Katie Hruska, a lawyer with the governor's office, told the committee, “There is nothing in this bill that targets protests or criminalize protests in any way.”

One of the reasons the judge found parts of a “riot boosting” law passed last year to be unconstitutional was because it was created in response to potential demonstrations against the Keystone XL pipeline. The governor's office has said that this is not the case this year.

Republicans on the House State Affairs committee almost all agreed that the law was necessary. Two Democrats and one Republican voted against the bill. It will next be considered by the Republican-dominated House.

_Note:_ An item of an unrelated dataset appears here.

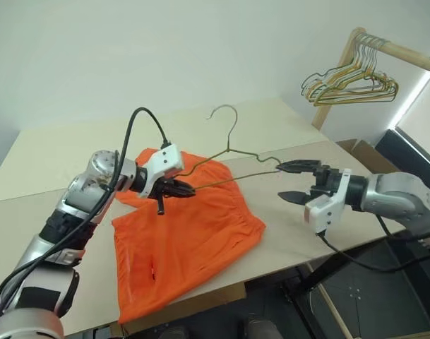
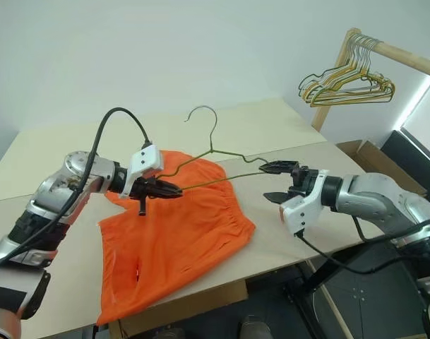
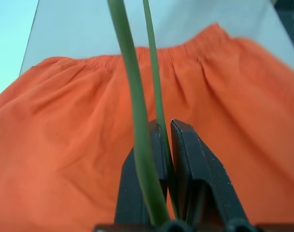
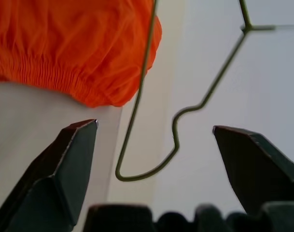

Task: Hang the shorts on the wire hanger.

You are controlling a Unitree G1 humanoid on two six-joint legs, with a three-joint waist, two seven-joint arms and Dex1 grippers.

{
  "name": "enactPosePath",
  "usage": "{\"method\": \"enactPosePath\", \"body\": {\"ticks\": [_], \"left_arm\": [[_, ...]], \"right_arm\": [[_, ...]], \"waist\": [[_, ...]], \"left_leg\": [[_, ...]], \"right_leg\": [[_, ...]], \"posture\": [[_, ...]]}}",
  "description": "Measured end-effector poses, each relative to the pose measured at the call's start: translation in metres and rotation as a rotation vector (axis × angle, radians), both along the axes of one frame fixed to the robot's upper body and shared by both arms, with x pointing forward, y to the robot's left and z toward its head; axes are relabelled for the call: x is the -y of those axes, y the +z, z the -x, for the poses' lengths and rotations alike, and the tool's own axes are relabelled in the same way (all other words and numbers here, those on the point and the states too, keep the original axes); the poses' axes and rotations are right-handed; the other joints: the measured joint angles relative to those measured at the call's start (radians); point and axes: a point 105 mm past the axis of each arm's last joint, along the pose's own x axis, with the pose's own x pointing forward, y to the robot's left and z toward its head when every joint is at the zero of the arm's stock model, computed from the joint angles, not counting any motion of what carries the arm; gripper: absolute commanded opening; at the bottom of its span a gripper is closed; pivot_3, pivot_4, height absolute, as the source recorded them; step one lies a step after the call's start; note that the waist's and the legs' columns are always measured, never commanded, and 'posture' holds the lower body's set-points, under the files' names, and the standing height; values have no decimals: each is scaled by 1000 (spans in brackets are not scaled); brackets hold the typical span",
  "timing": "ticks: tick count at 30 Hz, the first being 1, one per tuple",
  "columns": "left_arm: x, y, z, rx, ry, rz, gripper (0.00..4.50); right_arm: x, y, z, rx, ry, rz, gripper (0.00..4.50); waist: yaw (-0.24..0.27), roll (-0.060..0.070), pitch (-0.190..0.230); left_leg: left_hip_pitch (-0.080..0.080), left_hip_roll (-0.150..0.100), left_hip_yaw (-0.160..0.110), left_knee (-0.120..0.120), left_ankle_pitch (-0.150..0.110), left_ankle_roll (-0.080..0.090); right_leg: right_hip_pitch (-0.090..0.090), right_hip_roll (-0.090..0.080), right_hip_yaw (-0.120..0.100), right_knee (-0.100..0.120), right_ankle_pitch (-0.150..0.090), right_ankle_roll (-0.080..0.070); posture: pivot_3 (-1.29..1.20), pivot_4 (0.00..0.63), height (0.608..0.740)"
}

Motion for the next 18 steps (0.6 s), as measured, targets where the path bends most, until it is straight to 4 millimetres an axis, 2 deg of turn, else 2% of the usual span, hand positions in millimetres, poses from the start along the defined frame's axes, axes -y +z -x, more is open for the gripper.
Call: {"method": "enactPosePath", "body": {"ticks": [1,3,7,10,14,18], "left_arm": [[-3,-1,2,42,-35,-34,10],[-3,0,5,72,-77,-49,10],[4,2,12,75,-127,-32,10],[6,4,14,80,-137,-25,10],[8,8,14,92,-143,-5,10],[9,9,15,94,-146,-5,10]], "right_arm": [[-2,5,-4,-153,-76,-88,4488],[-6,14,-8,-335,-138,-140,4488],[-15,27,-13,-558,-209,-131,4488],[-23,8,-17,-732,-252,-97,4488],[-25,-16,-22,-866,-289,3,4488],[-31,-22,-24,-900,-284,24,3569]], "waist": [[1,0,0],[8,0,0],[25,1,0],[35,1,0],[38,1,0],[37,1,0]], "left_leg": [[0,0,0,1,0,1],[-1,0,-1,6,-2,3],[-2,-1,-1,10,-10,16],[-5,-2,-1,16,-9,14],[-14,-3,-1,21,-9,14],[-23,-5,-1,25,-9,14]], "right_leg": [[0,0,0,1,0,0],[0,-2,-2,5,0,-1],[0,-6,-4,7,0,0],[-2,-7,-4,10,0,0],[-7,-7,-5,10,2,3],[-15,-7,-5,11,3,6]], "posture": [[-54,0,740],[-53,0,740],[-45,0,740],[-36,0,740],[-22,0,740],[-16,0,740]]}}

Speaker Steven Haugaard, a Sioux Falls Republican, broke with his party to oppose the bill. He called last year's riot boosting laws “a significant mess.” The bills were passed by the Legislature last year three days after Noem introduced it. The state later had to pay $145,000 in legal fees to the ACLU as part of its legal settlement.

Haugaard said the proposal also puts “unnecessary strain” on the relationship between the state and Native Americans who feel targeted by the bill.

Candi Brings Plenty, a lobbyist for the ACLU and a member of the Oglala Sioux Tribe, said the bill “perpetuates the oppression” against Native American people and attempts to silence their protests. She pointed to the history of government actions that have abused Native American people. She organized a prayer and demonstration on the grounds of the Capitol before the committee meeting.

Spencer Gosch, a Republican from Glenham, said, “I don't want to make this a race thing. This is not what this is.”

Noem has attempted to repair her relationship with tribes in the state after they opposed last year's riot boosting laws. She held a meeting with representatives from some of the tribes just before the session began to discuss pending legislation. She also opened drafts of this year's riot boosting legislation up to comment from the tribes. Five tribes — the Rosebud Sioux, Crow Creek Sioux, Yankton Sioux, Cheyenne River Sioux, and Oglala Sioux — responded by saying they oppose the bill.

Noem has said she thinks the tribes are opposed to the riot-boosting bill because they would not support anything to do with Keystone XL. She has tried to build bridges in other areas and scheduled a press conference shortly after the riot-boosting committee meeting to announce the creation of a new student art competition that she said would support Native American art in the state.